Geoenrichment#

  • BDT is capable of enriching geometries with apportioned Esri Buisiness Analyst (BA) variables. Currently, BDT only supports enriching polygons located in the United States.

  • Geoenrichment requires an additional, seperate license for the BA data. Please contact the BDT team at bdt_support@esri.com if you are interested.

Table of Contents

  1. Setup BDT

  2. Generate Sample Data

  3. Geoenrichment

    1. ST_Enrich

    2. ProcessorEnrich

Part 0: Setup BDT#

[ ]:
import bdt
bdt.auth("bdt.lic")
from bdt.processors import *
from bdt.functions import *
from pyspark.sql.functions import *
from pyspark.sql.types import StructType, StructField, StringType, IntegerType
BDT has been successfully authorized!

            Welcome to
             ___    _                ___         __             ______             __   __     _   __
            / _ )  (_)  ___ _       / _ \ ___ _ / /_ ___ _     /_  __/ ___  ___   / /  / /__  (_) / /_
           / _  | / /  / _ `/      / // // _ `// __// _ `/      / /   / _ \/ _ \ / /  /  '_/ / / / __/
          /____/ /_/   \_, /      /____/ \_,_/ \__/ \_,_/      /_/    \___/\___//_/  /_/\_\ /_/  \__/
                      /___/

BDT python version: v3.3.0-v3.3.0
BDT jar version: v3.3.0-v3.3.0

Part 1: Generate Sample Data#

  • Geometries for enrichment must be polygons, and must be in spatial reference Web Mercator 3857.

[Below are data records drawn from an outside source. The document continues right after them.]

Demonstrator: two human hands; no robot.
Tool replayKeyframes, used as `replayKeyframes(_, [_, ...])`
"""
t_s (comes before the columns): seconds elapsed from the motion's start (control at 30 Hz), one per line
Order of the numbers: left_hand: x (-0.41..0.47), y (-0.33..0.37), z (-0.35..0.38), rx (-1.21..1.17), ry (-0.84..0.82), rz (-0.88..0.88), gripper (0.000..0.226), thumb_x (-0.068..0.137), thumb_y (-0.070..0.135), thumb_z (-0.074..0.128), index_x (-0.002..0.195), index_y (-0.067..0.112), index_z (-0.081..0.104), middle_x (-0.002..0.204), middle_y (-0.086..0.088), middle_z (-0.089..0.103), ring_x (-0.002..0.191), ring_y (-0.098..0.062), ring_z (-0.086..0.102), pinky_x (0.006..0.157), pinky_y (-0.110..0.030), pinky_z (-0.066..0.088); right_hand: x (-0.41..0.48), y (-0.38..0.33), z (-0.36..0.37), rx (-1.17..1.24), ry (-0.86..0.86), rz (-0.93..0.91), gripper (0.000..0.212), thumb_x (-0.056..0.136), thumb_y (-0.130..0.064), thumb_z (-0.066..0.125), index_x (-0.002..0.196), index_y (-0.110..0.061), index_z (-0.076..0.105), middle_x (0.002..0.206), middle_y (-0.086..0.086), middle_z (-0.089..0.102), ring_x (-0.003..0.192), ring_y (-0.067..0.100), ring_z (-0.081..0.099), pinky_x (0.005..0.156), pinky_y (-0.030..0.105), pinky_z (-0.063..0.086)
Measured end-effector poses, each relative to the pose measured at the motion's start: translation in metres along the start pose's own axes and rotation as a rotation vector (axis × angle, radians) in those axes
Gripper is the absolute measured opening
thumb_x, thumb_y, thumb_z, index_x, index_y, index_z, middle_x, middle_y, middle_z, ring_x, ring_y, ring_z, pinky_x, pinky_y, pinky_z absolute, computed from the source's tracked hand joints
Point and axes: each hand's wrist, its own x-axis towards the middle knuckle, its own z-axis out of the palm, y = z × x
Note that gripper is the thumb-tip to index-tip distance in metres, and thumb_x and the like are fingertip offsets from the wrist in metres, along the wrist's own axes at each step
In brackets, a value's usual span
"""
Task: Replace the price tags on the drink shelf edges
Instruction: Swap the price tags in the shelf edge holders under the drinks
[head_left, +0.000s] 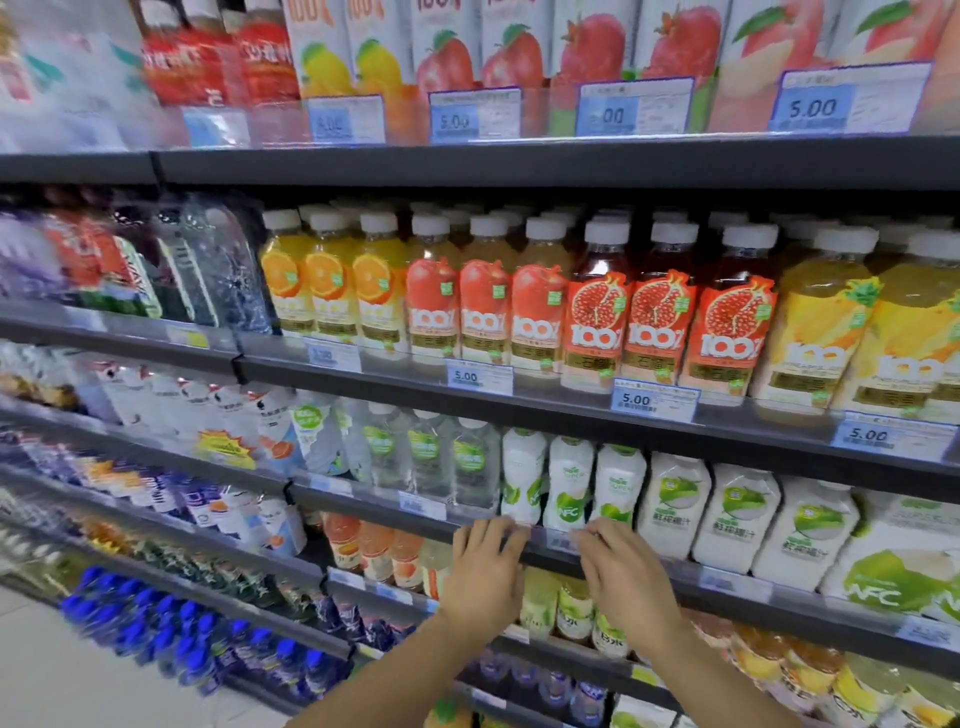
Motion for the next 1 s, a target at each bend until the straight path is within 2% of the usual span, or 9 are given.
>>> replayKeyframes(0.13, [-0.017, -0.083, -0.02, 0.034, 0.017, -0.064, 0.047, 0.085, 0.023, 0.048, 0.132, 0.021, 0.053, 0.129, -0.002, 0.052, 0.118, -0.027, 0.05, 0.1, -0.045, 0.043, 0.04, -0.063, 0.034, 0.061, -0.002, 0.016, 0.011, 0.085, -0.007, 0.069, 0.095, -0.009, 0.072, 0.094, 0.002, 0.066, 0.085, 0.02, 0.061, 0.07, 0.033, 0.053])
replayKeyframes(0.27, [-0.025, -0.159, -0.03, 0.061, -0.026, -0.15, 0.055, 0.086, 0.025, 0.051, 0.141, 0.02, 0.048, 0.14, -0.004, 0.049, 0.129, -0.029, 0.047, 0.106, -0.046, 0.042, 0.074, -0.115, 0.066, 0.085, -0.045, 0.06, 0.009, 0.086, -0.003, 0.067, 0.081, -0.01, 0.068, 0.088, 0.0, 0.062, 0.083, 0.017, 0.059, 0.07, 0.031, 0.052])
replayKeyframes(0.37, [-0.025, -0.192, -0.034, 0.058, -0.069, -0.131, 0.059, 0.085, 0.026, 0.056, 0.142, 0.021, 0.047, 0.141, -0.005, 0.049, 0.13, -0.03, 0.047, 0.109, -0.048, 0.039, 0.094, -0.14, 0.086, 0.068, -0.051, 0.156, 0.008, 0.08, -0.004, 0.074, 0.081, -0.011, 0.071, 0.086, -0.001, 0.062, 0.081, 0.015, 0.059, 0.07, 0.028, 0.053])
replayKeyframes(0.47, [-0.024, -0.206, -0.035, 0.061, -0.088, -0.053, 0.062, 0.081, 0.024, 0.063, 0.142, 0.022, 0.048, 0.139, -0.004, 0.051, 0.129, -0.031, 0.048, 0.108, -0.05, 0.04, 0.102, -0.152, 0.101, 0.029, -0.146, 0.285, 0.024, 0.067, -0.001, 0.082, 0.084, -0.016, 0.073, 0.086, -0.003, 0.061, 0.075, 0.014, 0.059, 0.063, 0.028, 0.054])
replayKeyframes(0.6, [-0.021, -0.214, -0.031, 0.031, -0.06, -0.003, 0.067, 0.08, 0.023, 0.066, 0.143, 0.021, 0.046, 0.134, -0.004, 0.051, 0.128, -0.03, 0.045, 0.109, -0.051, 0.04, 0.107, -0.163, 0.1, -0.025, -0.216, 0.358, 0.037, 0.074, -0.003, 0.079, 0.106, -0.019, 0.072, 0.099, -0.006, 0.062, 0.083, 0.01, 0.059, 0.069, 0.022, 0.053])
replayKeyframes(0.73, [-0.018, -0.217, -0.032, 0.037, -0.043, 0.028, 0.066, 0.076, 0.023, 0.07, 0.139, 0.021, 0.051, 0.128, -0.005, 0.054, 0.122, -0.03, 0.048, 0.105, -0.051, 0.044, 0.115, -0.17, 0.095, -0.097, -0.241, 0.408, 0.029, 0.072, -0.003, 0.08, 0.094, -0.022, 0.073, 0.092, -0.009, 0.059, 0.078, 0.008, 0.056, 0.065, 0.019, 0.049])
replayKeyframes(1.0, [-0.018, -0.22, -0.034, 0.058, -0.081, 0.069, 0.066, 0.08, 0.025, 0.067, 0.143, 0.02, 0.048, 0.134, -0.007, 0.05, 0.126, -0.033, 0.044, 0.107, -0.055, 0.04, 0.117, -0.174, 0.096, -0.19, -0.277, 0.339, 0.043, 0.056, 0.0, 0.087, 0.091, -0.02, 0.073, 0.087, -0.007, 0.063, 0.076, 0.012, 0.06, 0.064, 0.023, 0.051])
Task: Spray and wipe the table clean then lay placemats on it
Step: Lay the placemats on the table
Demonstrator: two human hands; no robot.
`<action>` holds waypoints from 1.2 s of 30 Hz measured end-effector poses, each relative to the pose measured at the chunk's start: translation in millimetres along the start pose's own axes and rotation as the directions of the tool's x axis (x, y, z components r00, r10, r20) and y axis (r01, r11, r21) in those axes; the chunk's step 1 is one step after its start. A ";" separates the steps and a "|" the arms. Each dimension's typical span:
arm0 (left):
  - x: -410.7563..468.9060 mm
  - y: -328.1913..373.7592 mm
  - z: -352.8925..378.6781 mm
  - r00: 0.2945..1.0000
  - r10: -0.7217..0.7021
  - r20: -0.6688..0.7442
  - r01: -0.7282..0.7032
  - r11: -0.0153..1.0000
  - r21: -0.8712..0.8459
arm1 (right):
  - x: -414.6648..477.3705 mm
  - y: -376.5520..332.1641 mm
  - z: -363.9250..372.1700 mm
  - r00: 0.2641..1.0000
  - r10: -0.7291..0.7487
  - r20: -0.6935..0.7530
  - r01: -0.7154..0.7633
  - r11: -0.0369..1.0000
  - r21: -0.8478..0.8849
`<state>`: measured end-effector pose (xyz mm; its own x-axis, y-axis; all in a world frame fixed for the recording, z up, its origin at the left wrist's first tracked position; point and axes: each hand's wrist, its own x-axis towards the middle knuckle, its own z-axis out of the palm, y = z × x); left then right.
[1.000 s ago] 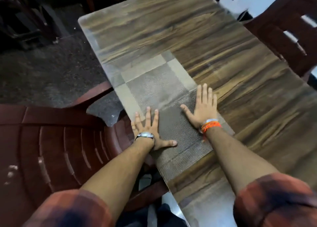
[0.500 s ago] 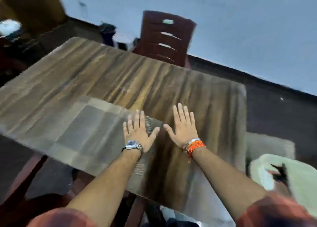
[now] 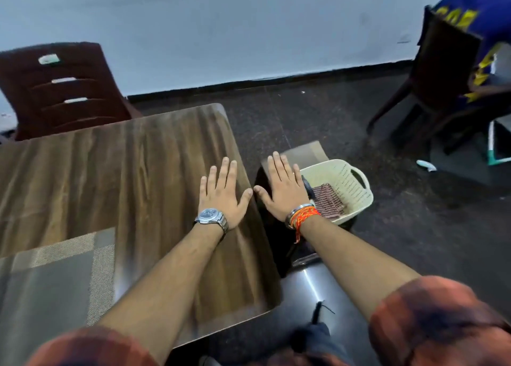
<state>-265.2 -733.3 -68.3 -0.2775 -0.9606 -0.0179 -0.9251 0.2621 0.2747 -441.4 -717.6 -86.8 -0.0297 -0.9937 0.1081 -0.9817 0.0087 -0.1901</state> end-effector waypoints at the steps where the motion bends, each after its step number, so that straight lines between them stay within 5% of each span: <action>1: 6.9 14.7 6.1 1.000 0.003 0.008 -0.003 1.000 0.005 | -2.0 18.2 -1.2 1.000 0.015 0.005 -0.015 1.000 0.002; 10: 53.2 177.0 75.9 0.978 -0.064 0.200 0.049 0.996 0.079 | -20.2 207.9 -20.4 0.989 0.074 0.131 -0.078 0.997 0.022; 15: 77.3 228.2 84.3 0.971 -0.070 0.227 0.044 0.992 0.119 | -6.7 255.3 -22.6 0.983 0.066 0.173 -0.074 0.996 0.039; 30: 204.1 263.3 125.5 0.932 -0.223 0.285 0.220 0.975 0.042 | 104.9 338.0 -19.3 0.962 -0.023 0.273 0.054 0.993 -0.105; 36: 239.2 250.0 138.8 0.902 -0.314 0.295 0.304 0.949 0.082 | 168.7 333.6 15.5 0.924 -0.168 0.342 0.202 0.977 -0.065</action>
<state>-598.8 -884.6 -137.3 -0.0361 -0.9219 -0.3858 -0.9837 -0.0353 0.1763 -771.0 -884.0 -147.2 0.2018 -0.9583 -0.2023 -0.9776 -0.1846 -0.1008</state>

  • In the below cell, a sample polygon in spatial reference 3857 is constructed.

[ ]:
polygon_wkt = """POLYGON ((-8589916.801660 4722261.253987,
                       -8559808.739548 4722117.817925,
                       -8557660.375723 4694677.577920,
                       -8590986.920056 4694254.930233)) """

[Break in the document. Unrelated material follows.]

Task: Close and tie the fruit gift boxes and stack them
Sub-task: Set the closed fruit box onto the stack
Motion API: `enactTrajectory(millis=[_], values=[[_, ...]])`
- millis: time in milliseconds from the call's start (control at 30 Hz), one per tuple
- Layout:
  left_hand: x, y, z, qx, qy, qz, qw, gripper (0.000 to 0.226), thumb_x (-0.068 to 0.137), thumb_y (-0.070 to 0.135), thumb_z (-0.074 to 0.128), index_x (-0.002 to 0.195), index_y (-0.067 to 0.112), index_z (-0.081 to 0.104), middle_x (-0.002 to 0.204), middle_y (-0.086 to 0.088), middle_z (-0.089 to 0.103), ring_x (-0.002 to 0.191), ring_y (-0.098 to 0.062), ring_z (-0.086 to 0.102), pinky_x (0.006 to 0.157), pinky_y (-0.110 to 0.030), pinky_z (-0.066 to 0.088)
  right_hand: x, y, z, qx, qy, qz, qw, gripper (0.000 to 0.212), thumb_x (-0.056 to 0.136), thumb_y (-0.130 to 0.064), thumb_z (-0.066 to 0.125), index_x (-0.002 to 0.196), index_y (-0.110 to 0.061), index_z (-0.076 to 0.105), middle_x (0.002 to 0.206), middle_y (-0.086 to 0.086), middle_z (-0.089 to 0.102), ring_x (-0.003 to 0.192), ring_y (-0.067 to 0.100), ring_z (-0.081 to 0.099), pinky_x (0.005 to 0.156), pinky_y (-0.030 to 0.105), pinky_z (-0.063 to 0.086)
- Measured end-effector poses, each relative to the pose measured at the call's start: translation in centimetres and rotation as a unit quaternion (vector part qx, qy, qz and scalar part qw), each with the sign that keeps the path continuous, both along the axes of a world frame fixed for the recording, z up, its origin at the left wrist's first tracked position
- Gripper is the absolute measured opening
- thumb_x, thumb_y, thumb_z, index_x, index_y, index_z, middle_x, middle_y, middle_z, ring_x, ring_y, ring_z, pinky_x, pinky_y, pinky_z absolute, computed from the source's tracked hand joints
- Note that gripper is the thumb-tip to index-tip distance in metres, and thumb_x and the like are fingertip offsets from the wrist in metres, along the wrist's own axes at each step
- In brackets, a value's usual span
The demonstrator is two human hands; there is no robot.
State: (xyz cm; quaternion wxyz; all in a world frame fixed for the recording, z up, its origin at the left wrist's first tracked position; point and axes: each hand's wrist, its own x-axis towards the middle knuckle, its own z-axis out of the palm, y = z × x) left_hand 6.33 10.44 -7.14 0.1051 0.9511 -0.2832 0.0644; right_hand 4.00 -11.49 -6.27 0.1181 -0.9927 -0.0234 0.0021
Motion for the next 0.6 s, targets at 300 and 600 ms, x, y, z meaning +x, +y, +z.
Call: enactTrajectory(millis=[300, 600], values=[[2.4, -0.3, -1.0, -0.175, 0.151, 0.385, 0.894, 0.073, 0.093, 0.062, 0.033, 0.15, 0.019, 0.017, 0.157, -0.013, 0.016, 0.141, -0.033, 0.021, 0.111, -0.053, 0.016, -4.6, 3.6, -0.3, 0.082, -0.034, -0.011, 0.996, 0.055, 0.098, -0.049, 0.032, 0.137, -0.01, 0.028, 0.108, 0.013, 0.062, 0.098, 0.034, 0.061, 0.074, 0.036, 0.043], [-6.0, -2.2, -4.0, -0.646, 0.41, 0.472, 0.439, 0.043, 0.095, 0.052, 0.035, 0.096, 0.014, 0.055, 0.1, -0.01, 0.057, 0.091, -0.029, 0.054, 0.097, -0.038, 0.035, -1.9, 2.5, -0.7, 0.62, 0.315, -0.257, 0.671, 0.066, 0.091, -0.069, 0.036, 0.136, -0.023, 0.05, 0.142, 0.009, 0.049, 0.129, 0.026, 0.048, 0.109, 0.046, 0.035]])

poly_schema = StructType([StructField("POLY_ID", IntegerType()),
                          StructField("POLY_WKT", StringType())])

poly_data = [(1, polygon_wkt),]

poly_df = (
    spark
        .createDataFrame(data = poly_data, schema = poly_schema)
        .select(col("POLY_ID"), st_fromText("POLY_WKT").alias("SHAPE"))
)
poly_df.show(truncate = True)
+-------+--------------------+
|POLY_ID|               SHAPE|
+-------+--------------------+
|      1|{[01 06 00 00 00 ...|
+-------+--------------------+

Part 2: Geoenrichment#

  1. BDT has two different ways to enrich: ST_Enrich and Processor Enrich.

  2. ST_Enrich is a Spark SQL function, and Processor Enrich is a python function that expects a DataFrames as arguments.

  3. Processor Enrich supports variable selection, and ST_Enrich does not. More on this below.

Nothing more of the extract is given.